Set down exactly, from the records below, the line with "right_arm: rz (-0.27" through the line with "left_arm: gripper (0", and nothing else.

Records for the task START

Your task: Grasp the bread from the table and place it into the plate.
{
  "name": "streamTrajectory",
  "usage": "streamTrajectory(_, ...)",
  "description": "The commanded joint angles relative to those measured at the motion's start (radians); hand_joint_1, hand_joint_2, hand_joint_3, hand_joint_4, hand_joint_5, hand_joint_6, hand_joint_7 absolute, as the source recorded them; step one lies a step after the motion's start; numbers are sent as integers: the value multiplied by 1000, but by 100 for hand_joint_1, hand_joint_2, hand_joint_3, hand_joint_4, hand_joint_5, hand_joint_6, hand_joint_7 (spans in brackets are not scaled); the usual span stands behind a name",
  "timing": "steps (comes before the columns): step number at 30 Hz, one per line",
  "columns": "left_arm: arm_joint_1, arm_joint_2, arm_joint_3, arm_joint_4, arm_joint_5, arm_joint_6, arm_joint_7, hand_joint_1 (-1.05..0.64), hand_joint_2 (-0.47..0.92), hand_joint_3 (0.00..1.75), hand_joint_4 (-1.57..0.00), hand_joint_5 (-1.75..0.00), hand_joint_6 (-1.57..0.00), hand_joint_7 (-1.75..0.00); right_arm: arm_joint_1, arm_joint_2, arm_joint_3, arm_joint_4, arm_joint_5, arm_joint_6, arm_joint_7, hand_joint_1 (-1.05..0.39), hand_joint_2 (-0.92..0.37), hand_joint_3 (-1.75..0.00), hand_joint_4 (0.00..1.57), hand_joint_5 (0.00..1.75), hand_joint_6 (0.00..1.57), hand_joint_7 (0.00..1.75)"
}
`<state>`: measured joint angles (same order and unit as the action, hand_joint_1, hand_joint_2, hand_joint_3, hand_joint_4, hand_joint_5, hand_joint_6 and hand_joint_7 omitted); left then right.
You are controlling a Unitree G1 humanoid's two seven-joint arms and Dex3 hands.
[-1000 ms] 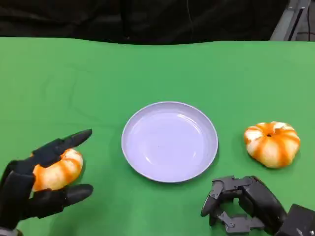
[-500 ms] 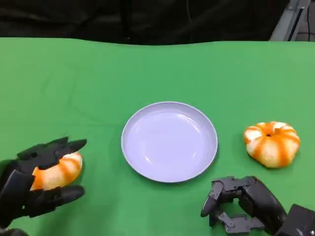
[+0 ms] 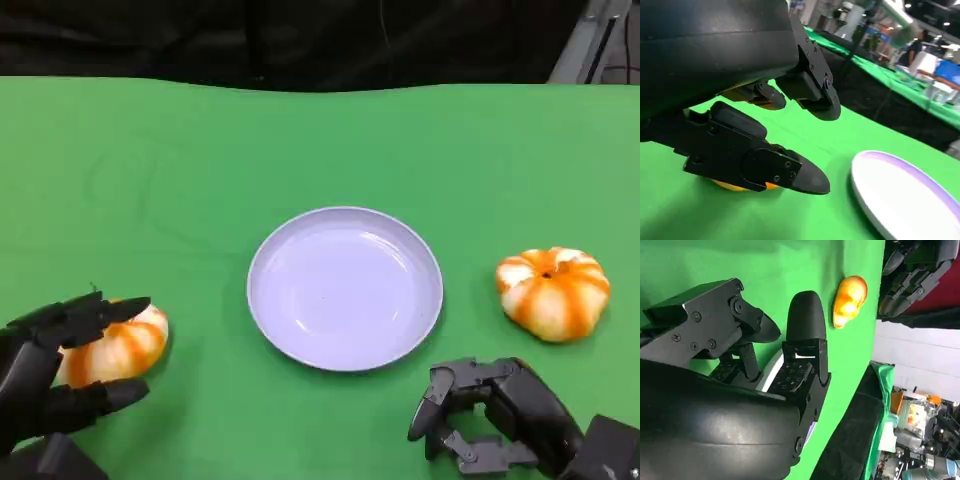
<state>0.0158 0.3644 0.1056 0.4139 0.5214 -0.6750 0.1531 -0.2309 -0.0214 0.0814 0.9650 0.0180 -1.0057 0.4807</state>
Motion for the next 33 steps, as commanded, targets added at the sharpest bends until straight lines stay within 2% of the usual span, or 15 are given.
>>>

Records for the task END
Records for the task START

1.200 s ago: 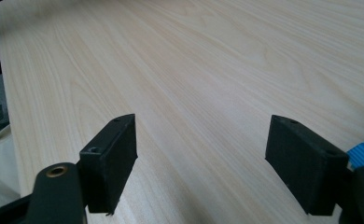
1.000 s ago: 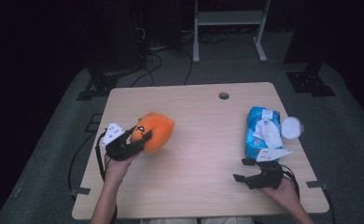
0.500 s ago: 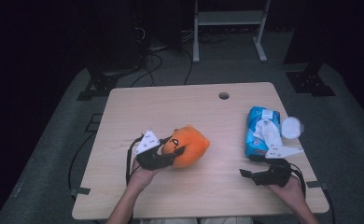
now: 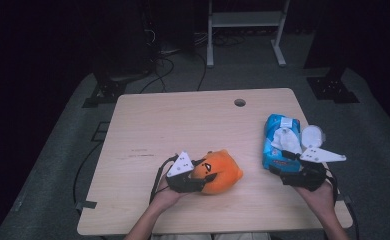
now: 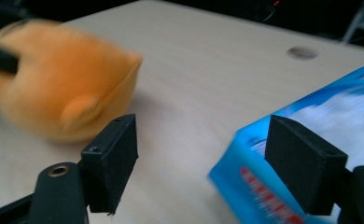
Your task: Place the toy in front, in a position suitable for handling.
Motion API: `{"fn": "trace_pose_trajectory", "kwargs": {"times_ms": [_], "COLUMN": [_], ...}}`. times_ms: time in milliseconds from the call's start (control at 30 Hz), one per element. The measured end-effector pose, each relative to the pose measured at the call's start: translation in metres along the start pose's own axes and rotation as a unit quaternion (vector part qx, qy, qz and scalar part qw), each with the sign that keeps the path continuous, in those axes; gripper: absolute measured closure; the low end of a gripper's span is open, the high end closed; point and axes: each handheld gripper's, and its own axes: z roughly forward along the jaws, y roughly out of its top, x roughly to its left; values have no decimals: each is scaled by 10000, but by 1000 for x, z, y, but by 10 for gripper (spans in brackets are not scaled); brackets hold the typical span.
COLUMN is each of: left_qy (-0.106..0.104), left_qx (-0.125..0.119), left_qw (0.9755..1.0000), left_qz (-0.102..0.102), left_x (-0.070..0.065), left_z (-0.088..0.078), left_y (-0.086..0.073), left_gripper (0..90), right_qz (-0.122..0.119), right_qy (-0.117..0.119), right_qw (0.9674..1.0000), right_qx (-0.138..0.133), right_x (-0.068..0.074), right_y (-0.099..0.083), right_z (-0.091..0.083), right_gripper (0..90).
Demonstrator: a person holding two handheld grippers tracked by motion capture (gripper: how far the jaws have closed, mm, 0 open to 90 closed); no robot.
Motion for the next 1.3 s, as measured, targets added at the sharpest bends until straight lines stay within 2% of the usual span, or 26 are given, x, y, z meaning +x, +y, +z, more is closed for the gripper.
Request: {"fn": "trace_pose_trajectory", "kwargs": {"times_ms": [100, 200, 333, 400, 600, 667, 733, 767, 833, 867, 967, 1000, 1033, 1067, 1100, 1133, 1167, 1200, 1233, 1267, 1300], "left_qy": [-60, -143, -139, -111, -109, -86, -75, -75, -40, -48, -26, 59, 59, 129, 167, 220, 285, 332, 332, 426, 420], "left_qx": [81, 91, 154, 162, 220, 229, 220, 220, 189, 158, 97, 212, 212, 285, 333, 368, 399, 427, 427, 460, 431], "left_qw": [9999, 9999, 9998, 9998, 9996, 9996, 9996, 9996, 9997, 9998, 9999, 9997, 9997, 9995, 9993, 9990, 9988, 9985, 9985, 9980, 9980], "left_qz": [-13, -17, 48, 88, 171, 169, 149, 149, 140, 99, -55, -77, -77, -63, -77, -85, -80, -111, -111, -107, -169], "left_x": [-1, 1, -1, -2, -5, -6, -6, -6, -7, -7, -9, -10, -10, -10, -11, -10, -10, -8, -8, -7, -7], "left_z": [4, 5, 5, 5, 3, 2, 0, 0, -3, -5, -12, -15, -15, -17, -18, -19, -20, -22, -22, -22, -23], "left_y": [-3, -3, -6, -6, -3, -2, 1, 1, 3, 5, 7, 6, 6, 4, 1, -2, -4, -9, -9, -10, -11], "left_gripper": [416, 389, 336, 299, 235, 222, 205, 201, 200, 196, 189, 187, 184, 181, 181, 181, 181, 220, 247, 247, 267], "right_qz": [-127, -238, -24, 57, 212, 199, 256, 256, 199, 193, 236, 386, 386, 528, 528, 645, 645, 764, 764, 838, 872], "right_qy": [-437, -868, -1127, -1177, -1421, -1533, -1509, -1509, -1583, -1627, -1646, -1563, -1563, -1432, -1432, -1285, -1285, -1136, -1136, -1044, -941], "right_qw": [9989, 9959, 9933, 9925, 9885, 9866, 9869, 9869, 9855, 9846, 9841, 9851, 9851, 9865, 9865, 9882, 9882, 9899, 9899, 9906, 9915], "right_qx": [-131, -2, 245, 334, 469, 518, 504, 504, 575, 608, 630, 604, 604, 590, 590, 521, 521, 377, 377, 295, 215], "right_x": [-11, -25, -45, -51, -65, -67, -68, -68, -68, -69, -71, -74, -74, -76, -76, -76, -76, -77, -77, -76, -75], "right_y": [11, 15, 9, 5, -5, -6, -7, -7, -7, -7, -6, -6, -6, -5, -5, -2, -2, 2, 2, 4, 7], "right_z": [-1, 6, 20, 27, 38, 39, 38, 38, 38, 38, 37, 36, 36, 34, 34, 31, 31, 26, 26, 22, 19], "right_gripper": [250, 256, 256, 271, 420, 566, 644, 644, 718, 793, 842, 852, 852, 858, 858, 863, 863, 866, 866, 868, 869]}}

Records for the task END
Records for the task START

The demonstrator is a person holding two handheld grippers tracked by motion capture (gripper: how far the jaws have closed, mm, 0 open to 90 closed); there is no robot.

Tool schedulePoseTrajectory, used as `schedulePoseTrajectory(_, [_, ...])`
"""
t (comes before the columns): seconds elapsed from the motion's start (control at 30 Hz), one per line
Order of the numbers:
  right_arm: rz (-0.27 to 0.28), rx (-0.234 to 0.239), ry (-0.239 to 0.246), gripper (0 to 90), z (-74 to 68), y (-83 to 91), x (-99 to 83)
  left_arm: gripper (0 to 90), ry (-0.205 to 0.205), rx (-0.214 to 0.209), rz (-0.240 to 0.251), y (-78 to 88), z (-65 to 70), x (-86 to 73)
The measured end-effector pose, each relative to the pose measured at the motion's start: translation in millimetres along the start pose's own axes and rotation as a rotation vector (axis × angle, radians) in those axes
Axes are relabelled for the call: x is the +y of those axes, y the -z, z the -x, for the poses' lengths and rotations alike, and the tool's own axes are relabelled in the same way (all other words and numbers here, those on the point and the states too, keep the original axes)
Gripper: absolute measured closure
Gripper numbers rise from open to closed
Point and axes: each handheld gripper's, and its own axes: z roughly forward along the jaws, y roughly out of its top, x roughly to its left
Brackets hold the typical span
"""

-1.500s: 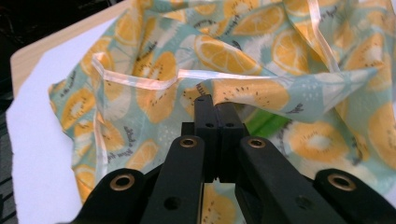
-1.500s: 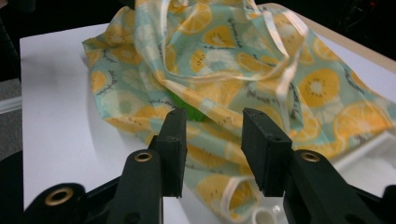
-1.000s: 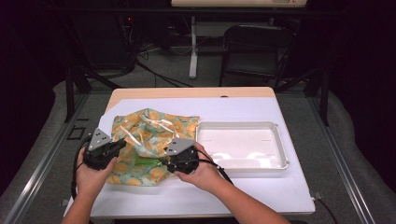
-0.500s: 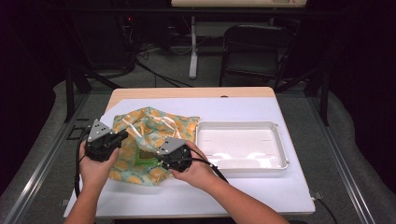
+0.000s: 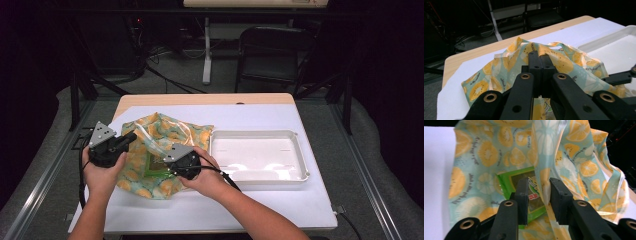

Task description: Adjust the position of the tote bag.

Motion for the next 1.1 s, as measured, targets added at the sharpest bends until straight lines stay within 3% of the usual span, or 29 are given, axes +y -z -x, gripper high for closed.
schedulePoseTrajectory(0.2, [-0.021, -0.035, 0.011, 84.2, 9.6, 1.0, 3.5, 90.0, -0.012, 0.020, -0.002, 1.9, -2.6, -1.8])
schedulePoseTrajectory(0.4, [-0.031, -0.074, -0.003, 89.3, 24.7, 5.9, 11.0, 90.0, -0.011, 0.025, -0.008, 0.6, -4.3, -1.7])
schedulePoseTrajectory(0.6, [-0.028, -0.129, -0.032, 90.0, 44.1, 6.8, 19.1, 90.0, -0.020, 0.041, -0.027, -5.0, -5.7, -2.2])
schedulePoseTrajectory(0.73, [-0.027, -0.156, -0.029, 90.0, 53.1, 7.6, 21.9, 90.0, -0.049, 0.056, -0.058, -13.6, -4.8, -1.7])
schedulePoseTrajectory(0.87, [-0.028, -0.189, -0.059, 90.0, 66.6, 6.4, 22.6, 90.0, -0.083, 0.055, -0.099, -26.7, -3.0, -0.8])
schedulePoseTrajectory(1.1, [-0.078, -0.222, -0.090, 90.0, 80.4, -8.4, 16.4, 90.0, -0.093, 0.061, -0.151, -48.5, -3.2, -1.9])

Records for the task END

Result below
  right_arm: rz (-0.27 to 0.28), rx (-0.234 to 0.239), ry (-0.239 to 0.246), gripper (0 to 90), z (-74 to 68), y (-83 to 91), x (-99 to 83)
  left_arm: gripper (0 to 90), ry (-0.205 to 0.205), rx (-0.214 to 0.209), rz (-0.240 to 0.251), y (-78 to 88), z (-65 to 70), x (-86 to 73)

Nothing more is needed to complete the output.